Within the data that follows, tally every line containing "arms". Provide only the tally.

= Beginning of Section =

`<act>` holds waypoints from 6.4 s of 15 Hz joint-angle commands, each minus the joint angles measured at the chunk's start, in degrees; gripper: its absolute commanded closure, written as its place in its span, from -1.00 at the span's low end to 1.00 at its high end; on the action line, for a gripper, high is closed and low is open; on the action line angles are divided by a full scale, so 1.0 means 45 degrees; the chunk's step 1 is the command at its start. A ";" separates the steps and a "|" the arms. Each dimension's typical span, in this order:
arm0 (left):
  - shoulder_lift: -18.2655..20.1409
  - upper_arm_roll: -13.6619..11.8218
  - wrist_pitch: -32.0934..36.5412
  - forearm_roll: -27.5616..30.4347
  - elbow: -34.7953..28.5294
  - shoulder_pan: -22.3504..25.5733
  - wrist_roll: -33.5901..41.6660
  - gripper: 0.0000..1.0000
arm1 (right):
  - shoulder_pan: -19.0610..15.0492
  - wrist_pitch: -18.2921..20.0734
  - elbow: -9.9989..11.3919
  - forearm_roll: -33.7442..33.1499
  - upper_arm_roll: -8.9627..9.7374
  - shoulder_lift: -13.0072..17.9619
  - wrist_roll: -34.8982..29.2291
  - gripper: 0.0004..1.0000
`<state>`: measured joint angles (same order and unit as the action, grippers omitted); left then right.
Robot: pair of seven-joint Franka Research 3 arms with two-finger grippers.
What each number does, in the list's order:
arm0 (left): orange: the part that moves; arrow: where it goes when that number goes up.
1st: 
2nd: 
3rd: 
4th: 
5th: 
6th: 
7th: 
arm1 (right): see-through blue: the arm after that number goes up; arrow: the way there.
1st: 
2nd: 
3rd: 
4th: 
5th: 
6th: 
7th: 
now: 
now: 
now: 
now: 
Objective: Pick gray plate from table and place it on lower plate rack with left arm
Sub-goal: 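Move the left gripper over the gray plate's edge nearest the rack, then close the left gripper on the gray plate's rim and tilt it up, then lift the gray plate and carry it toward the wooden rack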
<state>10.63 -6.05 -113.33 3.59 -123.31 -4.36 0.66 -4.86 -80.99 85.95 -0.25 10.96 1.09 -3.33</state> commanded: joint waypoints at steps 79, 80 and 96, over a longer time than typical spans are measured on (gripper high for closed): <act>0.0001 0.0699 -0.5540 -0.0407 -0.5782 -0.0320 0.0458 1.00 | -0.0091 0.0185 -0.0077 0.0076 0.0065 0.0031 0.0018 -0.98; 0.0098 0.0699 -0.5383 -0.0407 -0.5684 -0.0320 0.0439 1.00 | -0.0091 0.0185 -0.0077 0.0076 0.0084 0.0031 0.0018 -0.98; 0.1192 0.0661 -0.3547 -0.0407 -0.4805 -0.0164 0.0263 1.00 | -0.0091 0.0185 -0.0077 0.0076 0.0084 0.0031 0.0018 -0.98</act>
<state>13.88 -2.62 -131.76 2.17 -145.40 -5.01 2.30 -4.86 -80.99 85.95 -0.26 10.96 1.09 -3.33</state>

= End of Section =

» Solution below
2